Look through the data below and show every line that includes "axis".
=== DATA FOR PROCESSING ===
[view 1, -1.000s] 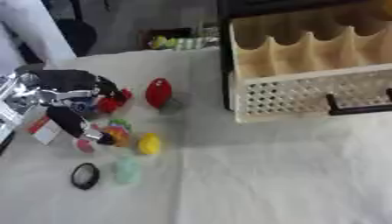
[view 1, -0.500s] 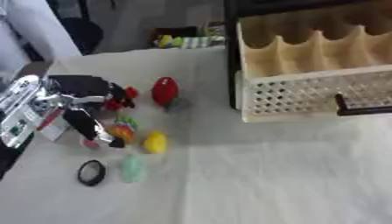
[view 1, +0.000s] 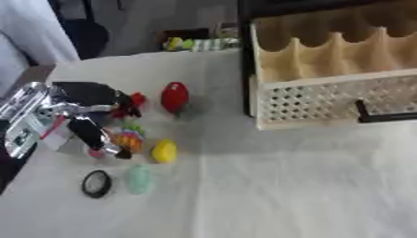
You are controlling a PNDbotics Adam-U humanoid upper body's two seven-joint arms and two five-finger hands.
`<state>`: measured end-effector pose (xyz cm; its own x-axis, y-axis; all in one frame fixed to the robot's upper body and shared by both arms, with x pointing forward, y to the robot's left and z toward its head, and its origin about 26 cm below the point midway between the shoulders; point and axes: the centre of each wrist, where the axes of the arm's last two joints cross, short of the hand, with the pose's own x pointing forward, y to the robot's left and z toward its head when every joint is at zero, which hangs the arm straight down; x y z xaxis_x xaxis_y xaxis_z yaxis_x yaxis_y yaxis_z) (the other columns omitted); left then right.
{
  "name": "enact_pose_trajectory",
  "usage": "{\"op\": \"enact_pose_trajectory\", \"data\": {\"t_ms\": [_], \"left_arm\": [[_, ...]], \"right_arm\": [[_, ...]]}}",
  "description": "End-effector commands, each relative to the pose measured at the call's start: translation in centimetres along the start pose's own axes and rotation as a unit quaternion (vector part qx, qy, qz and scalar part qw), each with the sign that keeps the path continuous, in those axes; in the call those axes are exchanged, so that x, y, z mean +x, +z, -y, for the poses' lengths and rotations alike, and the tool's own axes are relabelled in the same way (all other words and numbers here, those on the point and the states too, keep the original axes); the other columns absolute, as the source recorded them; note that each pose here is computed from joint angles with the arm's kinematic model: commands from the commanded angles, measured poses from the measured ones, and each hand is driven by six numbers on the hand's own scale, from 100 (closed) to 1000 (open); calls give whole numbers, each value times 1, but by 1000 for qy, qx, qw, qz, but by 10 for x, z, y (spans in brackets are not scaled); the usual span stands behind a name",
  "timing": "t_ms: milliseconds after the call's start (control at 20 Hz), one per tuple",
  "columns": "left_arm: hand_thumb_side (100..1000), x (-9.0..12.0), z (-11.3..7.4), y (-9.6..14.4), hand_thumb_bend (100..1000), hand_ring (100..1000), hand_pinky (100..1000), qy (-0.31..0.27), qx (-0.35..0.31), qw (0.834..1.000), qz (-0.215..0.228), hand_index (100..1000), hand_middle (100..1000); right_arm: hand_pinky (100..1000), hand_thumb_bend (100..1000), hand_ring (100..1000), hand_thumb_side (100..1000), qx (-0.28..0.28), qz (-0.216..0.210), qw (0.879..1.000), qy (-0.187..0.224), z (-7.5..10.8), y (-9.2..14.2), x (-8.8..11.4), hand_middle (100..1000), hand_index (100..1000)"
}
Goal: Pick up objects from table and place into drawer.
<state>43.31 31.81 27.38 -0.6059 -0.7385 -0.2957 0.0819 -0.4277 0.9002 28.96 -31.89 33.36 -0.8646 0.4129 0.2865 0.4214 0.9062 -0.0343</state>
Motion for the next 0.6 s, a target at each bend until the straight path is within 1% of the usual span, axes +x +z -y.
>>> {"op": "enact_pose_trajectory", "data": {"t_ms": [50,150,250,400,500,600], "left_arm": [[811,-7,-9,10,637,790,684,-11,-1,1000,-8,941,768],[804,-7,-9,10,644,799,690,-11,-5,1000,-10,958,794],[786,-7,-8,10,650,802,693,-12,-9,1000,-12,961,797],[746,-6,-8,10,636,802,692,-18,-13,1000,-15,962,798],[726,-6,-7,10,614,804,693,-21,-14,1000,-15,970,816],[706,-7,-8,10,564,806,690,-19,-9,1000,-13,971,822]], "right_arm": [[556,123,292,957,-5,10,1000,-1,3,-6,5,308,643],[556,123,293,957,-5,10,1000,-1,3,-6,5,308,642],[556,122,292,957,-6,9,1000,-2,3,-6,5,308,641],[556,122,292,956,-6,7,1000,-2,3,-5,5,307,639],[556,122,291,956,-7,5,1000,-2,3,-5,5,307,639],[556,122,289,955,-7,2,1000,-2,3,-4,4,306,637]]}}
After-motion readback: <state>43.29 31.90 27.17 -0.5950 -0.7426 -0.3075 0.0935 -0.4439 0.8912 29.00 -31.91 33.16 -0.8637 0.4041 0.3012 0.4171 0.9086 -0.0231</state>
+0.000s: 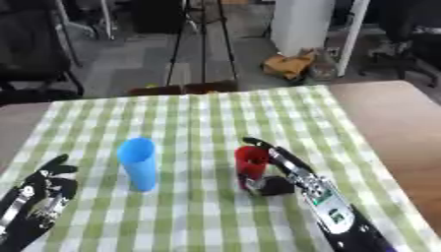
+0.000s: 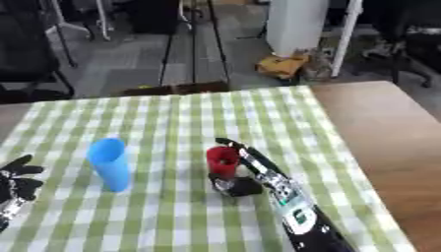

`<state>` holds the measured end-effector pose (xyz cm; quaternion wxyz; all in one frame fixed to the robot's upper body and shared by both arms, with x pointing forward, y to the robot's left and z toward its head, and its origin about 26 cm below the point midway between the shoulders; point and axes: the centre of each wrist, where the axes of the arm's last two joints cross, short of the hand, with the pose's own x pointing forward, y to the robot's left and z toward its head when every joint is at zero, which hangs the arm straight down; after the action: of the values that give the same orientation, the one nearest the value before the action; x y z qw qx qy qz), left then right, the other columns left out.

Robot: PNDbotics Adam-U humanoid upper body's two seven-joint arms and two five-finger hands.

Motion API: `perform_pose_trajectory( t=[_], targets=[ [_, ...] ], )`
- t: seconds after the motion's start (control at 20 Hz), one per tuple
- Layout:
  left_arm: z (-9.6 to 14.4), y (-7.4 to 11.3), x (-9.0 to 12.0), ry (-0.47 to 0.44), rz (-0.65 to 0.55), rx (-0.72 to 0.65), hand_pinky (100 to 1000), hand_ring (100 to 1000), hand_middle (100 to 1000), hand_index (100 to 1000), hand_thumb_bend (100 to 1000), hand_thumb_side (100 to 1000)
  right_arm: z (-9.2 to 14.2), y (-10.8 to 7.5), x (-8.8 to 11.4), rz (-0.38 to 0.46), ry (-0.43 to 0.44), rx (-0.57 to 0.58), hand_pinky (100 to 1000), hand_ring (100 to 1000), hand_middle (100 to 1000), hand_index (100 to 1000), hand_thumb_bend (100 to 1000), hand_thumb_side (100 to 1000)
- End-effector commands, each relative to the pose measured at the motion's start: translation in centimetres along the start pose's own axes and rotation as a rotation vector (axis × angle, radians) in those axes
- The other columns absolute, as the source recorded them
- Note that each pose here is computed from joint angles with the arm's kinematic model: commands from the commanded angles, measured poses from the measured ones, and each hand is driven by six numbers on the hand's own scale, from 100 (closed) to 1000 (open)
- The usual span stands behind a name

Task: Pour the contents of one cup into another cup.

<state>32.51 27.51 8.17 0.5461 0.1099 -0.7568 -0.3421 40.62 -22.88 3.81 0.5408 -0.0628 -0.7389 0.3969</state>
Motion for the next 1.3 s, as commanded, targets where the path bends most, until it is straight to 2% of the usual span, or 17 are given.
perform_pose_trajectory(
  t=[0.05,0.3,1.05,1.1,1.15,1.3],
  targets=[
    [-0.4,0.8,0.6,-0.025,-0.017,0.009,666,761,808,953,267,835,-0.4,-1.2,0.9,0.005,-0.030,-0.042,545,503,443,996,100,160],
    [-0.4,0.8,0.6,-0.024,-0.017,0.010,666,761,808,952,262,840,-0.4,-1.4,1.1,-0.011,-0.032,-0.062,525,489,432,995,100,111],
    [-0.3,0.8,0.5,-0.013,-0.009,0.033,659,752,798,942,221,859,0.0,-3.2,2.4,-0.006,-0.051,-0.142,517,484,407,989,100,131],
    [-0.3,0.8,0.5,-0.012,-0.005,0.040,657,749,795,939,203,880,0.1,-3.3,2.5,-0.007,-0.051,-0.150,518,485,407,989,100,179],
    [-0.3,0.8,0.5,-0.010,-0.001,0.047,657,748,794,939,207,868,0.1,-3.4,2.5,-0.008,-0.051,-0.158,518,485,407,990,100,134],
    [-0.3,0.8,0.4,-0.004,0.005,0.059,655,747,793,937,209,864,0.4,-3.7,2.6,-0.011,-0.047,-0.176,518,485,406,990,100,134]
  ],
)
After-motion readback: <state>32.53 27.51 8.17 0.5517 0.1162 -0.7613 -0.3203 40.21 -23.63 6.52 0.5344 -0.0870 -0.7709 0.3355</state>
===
> [EXERCISE ANSWER]
`<state>`: measured end-effector pose (xyz cm; its own x-axis, y-axis; all in one frame fixed to the robot's upper body and shared by both arms, with x pointing forward, y to the robot's left and z toward its head, and its origin about 26 cm below the point midway between the shoulders; point and axes: the centre of each wrist, where the axes of the arm's last two joints cross, short of the hand, with the pose's own x pointing forward, y to the robot's left and z toward its head when every joint is at zero, which hangs the arm straight down; x y z xaxis_x xaxis_y xaxis_z yaxis_x yaxis_y yaxis_z) (the other columns omitted); left then right.
- End-effector commands, each relative to the pose measured at the motion's start: translation in centimetres along the start pose's own axes and rotation as a rotation vector (axis × angle, radians) in those axes

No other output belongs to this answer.